= Beginning of Section =

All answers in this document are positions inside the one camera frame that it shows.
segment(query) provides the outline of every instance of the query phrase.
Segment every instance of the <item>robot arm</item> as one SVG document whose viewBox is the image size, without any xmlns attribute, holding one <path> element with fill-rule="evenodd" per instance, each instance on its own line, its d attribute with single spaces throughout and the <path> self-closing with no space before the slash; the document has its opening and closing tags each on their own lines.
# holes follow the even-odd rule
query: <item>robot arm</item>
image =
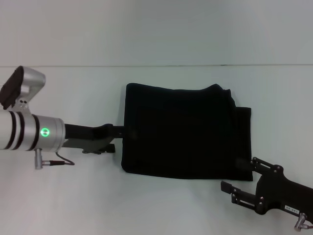
<svg viewBox="0 0 313 235">
<path fill-rule="evenodd" d="M 237 162 L 238 167 L 262 174 L 257 183 L 255 195 L 241 191 L 231 184 L 221 182 L 221 190 L 231 194 L 231 202 L 265 214 L 271 209 L 280 209 L 298 216 L 294 229 L 312 229 L 304 224 L 306 220 L 313 223 L 313 189 L 288 180 L 280 165 L 272 165 L 258 158 L 251 162 Z"/>
<path fill-rule="evenodd" d="M 83 153 L 115 152 L 114 138 L 122 138 L 123 127 L 106 124 L 85 127 L 64 124 L 60 118 L 31 114 L 29 102 L 45 85 L 45 75 L 19 66 L 0 91 L 0 149 L 35 151 L 36 169 L 43 165 L 64 165 L 43 161 L 42 152 L 61 147 L 81 148 Z"/>
</svg>

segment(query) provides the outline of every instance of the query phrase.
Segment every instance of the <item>green led light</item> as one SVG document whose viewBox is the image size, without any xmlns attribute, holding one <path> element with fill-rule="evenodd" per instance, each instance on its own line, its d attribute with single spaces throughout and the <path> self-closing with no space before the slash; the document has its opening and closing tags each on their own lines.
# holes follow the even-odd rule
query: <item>green led light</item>
<svg viewBox="0 0 313 235">
<path fill-rule="evenodd" d="M 49 131 L 48 128 L 43 128 L 43 129 L 41 129 L 40 134 L 41 134 L 43 137 L 47 137 L 47 136 L 50 134 L 50 131 Z"/>
</svg>

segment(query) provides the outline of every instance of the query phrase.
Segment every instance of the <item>white wall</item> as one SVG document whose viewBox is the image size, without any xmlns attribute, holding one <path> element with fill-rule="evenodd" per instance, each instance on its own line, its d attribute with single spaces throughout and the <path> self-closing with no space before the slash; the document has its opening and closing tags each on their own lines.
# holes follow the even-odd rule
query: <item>white wall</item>
<svg viewBox="0 0 313 235">
<path fill-rule="evenodd" d="M 130 82 L 173 89 L 218 83 L 232 90 L 237 106 L 252 108 L 252 155 L 313 187 L 313 66 L 144 67 L 312 64 L 312 6 L 305 0 L 0 0 L 0 84 L 14 66 L 46 66 L 36 67 L 47 83 L 31 111 L 97 126 L 123 124 Z M 111 67 L 133 65 L 140 67 Z M 115 143 L 116 154 L 100 156 L 62 149 L 74 167 L 39 171 L 33 153 L 0 152 L 0 234 L 295 233 L 296 217 L 236 206 L 219 180 L 126 174 L 121 141 Z M 231 183 L 254 193 L 257 179 Z"/>
</svg>

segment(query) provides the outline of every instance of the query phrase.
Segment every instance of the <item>white label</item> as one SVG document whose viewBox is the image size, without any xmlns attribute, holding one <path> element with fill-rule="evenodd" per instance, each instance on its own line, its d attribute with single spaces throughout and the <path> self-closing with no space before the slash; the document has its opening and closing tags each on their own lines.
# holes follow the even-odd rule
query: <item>white label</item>
<svg viewBox="0 0 313 235">
<path fill-rule="evenodd" d="M 299 213 L 300 213 L 299 210 L 297 210 L 297 209 L 295 209 L 295 208 L 292 208 L 292 207 L 289 207 L 289 206 L 287 206 L 287 205 L 285 206 L 285 209 L 288 210 L 288 211 L 290 211 L 290 212 L 296 213 L 296 214 L 299 214 Z"/>
</svg>

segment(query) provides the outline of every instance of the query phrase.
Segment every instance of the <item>black stripe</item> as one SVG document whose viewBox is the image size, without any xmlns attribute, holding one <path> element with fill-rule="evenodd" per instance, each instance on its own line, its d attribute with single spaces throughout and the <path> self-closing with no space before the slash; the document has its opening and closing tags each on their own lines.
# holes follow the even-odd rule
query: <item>black stripe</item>
<svg viewBox="0 0 313 235">
<path fill-rule="evenodd" d="M 16 146 L 12 150 L 18 149 L 20 147 L 21 143 L 23 142 L 23 139 L 24 139 L 24 129 L 25 129 L 24 117 L 23 117 L 23 114 L 21 112 L 17 112 L 17 114 L 20 117 L 21 130 L 20 130 L 20 136 L 19 136 L 18 142 L 17 142 Z"/>
<path fill-rule="evenodd" d="M 14 137 L 15 137 L 15 132 L 16 132 L 16 118 L 15 118 L 15 114 L 12 111 L 9 111 L 12 117 L 12 132 L 11 132 L 11 137 L 9 140 L 9 143 L 7 144 L 7 146 L 4 149 L 8 149 L 9 147 L 11 147 Z"/>
<path fill-rule="evenodd" d="M 33 149 L 36 147 L 37 142 L 38 142 L 38 140 L 39 140 L 39 119 L 38 119 L 38 117 L 37 117 L 36 115 L 34 115 L 34 114 L 33 114 L 33 117 L 34 117 L 35 123 L 36 123 L 36 134 L 35 134 L 35 139 L 34 139 L 32 145 L 31 145 L 31 147 L 29 148 L 28 151 L 33 150 Z"/>
</svg>

= End of Section =

-- Exercise instructions --
This exercise needs every entry retyped exactly, with the pictures removed.

-- Task output --
All answers in this document are positions inside the one camera frame that it shows.
segment(query) provides the outline of every instance of the query phrase.
Segment every instance of the <item>robot arm</item> as one SVG document whose viewBox is the image size, without any xmlns attribute, holding one <path> element with fill-rule="evenodd" per instance, each instance on its own line, its d attribute with single spaces throughout and the <path> self-closing with no space before the slash; the document has its opening and closing tags each on their own lines.
# holes follow the even-odd rule
query: <item>robot arm</item>
image =
<svg viewBox="0 0 313 235">
<path fill-rule="evenodd" d="M 237 162 L 238 167 L 262 174 L 257 183 L 255 195 L 241 191 L 231 184 L 221 182 L 221 190 L 231 194 L 231 202 L 265 214 L 271 209 L 280 209 L 298 216 L 294 229 L 312 229 L 304 224 L 306 220 L 313 223 L 313 189 L 288 180 L 280 165 L 272 165 L 258 158 L 251 162 Z"/>
<path fill-rule="evenodd" d="M 83 153 L 115 152 L 114 138 L 122 138 L 123 127 L 106 124 L 85 127 L 64 124 L 60 118 L 31 114 L 29 102 L 45 85 L 45 75 L 19 66 L 0 91 L 0 149 L 35 151 L 36 169 L 43 165 L 64 165 L 43 161 L 42 152 L 61 147 L 81 148 Z"/>
</svg>

segment(query) provides the outline of every instance of the query phrase.
Segment every instance of the <item>green led light</item> as one SVG document whose viewBox is the image size, without any xmlns attribute, holding one <path> element with fill-rule="evenodd" per instance, each instance on its own line, its d attribute with single spaces throughout and the <path> self-closing with no space before the slash; the document has its opening and closing tags each on their own lines.
# holes follow the even-odd rule
query: <item>green led light</item>
<svg viewBox="0 0 313 235">
<path fill-rule="evenodd" d="M 49 131 L 48 128 L 43 128 L 43 129 L 41 129 L 40 134 L 41 134 L 43 137 L 47 137 L 47 136 L 50 134 L 50 131 Z"/>
</svg>

segment(query) provides the outline of every instance of the query phrase.
Segment every instance of the <item>white wall</item> as one SVG document whose viewBox is the image size, without any xmlns attribute, holding one <path> element with fill-rule="evenodd" per instance, each instance on its own line, its d attribute with single spaces throughout and the <path> self-closing with no space before the slash; the document has its opening and closing tags each on their own lines.
# holes follow the even-odd rule
query: <item>white wall</item>
<svg viewBox="0 0 313 235">
<path fill-rule="evenodd" d="M 130 82 L 173 89 L 218 83 L 232 90 L 237 106 L 252 108 L 252 155 L 313 187 L 313 66 L 144 67 L 312 64 L 312 6 L 305 0 L 0 0 L 0 84 L 14 66 L 46 66 L 36 67 L 47 83 L 31 111 L 97 126 L 123 124 Z M 111 67 L 133 65 L 140 67 Z M 115 143 L 116 154 L 100 156 L 62 149 L 74 167 L 39 171 L 33 153 L 0 152 L 0 234 L 295 233 L 296 217 L 236 206 L 219 180 L 126 174 L 121 141 Z M 231 183 L 254 193 L 257 179 Z"/>
</svg>

segment(query) provides the outline of every instance of the query phrase.
Segment every instance of the <item>white label</item> as one SVG document whose viewBox is the image size, without any xmlns attribute, holding one <path> element with fill-rule="evenodd" per instance, each instance on its own line, its d attribute with single spaces throughout and the <path> self-closing with no space before the slash; the document has its opening and closing tags each on their own lines.
# holes follow the even-odd rule
query: <item>white label</item>
<svg viewBox="0 0 313 235">
<path fill-rule="evenodd" d="M 299 213 L 300 213 L 299 210 L 297 210 L 297 209 L 295 209 L 295 208 L 292 208 L 292 207 L 289 207 L 289 206 L 287 206 L 287 205 L 285 206 L 285 209 L 288 210 L 288 211 L 290 211 L 290 212 L 296 213 L 296 214 L 299 214 Z"/>
</svg>

segment(query) provides the outline of every instance of the query phrase.
Segment every instance of the <item>black stripe</item> as one SVG document whose viewBox is the image size, without any xmlns attribute, holding one <path> element with fill-rule="evenodd" per instance, each instance on its own line, its d attribute with single spaces throughout and the <path> self-closing with no space before the slash; the document has its opening and closing tags each on their own lines.
# holes follow the even-odd rule
query: <item>black stripe</item>
<svg viewBox="0 0 313 235">
<path fill-rule="evenodd" d="M 16 146 L 12 150 L 18 149 L 20 147 L 21 143 L 23 142 L 23 139 L 24 139 L 24 129 L 25 129 L 24 117 L 23 117 L 23 114 L 21 112 L 17 112 L 17 114 L 20 117 L 21 130 L 20 130 L 20 136 L 19 136 L 18 142 L 17 142 Z"/>
<path fill-rule="evenodd" d="M 14 137 L 15 137 L 15 132 L 16 132 L 16 118 L 15 118 L 15 114 L 12 111 L 9 111 L 12 117 L 12 132 L 11 132 L 11 137 L 9 140 L 9 143 L 7 144 L 7 146 L 4 149 L 8 149 L 9 147 L 11 147 Z"/>
<path fill-rule="evenodd" d="M 33 149 L 36 147 L 37 142 L 38 142 L 38 140 L 39 140 L 39 119 L 38 119 L 38 117 L 37 117 L 36 115 L 34 115 L 34 114 L 33 114 L 33 117 L 34 117 L 35 123 L 36 123 L 36 134 L 35 134 L 35 139 L 34 139 L 32 145 L 31 145 L 31 147 L 29 148 L 28 151 L 33 150 Z"/>
</svg>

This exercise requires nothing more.